Description of the task:
Please copy every line below that contains the string "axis".
::::::::
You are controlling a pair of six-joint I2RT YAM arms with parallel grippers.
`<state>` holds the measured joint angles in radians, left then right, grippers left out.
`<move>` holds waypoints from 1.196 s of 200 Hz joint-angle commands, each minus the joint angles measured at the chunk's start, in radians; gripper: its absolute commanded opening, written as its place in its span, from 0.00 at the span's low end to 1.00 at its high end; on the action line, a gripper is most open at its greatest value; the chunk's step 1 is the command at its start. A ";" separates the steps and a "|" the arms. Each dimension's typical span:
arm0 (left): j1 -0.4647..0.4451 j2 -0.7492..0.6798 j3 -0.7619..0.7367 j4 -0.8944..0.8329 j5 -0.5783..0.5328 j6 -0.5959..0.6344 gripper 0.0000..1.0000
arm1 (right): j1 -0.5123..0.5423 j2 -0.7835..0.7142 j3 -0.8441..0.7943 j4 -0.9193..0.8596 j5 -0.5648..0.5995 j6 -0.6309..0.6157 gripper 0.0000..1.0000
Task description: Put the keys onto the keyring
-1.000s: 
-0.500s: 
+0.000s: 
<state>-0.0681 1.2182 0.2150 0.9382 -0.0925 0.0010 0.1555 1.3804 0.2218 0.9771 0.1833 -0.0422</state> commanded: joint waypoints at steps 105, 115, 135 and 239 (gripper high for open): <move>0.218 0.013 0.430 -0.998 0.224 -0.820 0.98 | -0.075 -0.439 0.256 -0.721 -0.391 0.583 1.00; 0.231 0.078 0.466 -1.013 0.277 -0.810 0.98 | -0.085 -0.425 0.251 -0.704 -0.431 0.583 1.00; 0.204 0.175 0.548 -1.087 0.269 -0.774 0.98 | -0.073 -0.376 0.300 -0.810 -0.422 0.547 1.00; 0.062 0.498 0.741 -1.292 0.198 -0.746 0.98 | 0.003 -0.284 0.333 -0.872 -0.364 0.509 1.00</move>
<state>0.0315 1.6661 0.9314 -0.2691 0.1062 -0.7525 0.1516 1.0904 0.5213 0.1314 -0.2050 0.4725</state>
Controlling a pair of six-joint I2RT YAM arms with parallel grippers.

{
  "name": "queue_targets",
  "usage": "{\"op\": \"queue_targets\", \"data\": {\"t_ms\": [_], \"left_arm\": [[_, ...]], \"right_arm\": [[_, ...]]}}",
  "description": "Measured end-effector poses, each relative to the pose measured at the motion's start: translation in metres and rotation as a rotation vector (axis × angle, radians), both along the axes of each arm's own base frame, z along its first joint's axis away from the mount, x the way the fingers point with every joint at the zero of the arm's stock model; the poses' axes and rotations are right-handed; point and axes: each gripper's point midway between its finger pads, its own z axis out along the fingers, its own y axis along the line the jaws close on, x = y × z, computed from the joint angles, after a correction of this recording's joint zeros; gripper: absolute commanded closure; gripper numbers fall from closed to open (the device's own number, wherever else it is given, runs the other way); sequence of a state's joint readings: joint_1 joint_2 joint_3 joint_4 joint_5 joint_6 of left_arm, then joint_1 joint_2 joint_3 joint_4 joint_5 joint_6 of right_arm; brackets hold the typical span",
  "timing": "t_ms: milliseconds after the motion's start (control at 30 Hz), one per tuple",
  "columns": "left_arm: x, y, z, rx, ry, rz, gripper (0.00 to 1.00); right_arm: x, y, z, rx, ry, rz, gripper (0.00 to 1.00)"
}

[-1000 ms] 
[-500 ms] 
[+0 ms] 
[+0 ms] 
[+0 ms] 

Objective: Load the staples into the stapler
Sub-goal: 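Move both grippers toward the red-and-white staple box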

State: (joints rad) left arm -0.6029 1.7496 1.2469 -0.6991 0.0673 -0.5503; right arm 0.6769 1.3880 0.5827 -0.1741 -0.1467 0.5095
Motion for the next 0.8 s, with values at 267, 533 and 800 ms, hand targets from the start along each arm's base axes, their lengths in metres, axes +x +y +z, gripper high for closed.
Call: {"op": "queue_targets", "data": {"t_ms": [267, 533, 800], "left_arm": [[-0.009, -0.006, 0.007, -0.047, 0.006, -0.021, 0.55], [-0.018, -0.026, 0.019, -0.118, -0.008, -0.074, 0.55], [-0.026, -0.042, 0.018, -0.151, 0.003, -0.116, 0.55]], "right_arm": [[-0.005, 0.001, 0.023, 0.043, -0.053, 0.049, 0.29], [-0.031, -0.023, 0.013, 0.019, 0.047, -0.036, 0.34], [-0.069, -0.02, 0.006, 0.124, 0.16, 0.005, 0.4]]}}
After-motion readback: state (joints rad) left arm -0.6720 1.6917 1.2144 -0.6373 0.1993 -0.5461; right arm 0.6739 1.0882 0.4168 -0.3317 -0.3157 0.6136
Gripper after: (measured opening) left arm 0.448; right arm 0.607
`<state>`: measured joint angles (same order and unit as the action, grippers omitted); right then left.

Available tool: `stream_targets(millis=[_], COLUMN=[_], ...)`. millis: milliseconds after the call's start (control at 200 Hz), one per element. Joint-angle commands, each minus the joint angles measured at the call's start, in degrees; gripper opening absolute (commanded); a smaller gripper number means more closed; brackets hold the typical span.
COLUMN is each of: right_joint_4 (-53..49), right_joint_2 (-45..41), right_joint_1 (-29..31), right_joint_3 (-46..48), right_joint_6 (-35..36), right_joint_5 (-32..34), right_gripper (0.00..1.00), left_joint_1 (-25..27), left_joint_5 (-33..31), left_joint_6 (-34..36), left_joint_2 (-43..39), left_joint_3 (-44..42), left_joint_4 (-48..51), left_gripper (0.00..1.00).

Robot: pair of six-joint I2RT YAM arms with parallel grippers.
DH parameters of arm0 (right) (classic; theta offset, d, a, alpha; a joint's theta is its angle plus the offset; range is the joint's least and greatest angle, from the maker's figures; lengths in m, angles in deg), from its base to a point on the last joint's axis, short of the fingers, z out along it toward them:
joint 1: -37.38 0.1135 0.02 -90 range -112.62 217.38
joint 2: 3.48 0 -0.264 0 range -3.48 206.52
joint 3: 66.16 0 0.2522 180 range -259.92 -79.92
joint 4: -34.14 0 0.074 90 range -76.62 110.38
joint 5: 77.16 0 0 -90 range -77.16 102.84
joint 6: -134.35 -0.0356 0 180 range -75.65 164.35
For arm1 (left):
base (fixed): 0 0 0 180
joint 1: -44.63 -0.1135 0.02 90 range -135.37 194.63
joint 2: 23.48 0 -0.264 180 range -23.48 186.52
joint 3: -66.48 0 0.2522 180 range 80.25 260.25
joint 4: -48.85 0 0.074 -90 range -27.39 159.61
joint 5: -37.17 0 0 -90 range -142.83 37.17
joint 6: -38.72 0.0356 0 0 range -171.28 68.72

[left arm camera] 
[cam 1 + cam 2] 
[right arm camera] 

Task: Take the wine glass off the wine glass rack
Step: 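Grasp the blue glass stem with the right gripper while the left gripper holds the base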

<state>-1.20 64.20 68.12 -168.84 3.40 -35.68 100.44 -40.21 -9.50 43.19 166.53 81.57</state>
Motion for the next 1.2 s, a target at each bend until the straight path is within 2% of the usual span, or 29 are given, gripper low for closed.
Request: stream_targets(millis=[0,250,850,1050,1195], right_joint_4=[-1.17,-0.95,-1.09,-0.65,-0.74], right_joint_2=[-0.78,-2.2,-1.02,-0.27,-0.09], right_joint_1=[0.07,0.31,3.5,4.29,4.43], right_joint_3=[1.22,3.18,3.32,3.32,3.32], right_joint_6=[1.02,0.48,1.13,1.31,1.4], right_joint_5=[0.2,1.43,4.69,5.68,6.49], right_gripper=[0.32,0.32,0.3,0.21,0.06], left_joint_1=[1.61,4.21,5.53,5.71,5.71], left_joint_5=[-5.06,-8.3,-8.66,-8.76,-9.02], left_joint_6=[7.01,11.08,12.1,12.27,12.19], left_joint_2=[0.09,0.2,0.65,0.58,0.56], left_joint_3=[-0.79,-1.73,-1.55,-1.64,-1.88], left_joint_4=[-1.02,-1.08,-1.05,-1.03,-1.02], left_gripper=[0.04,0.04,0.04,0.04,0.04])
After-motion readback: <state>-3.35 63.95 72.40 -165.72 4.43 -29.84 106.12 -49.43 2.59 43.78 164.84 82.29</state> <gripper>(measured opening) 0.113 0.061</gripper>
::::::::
Result:
  "description": "Measured end-effector poses, each relative to the pose measured at the motion's start: translation in metres and rotation as a rotation vector (axis × angle, radians), both along the axes of each arm's own base frame, z along its first joint's axis away from the mount, x the way the fingers point with every joint at the zero of the arm's stock model; the poses' axes and rotations are right-handed; point and axes: each gripper's point midway between its finger pads, its own z axis out along the fingers, its own y axis along the line the jaws close on, x = y × z, computed from the joint angles, after a correction of this recording's joint zeros; gripper: absolute commanded closure; gripper numbers fall from closed to open (the device's own number, wherever else it is given, runs the other way); sequence of a state's joint readings: joint_1 joint_2 joint_3 joint_4 joint_5 joint_6 of left_arm, then joint_1 joint_2 joint_3 joint_4 joint_5 joint_6 of right_arm; brackets hold the typical span",
DH parameters of arm0 (right) (classic; theta offset, d, a, alpha; a joint's theta is its angle plus the offset; range is the joint's least and greatest angle, from the maker's figures; lengths in m, angles in deg), from its base to a point on the last joint's axis, short of the fingers, z out along it toward them:

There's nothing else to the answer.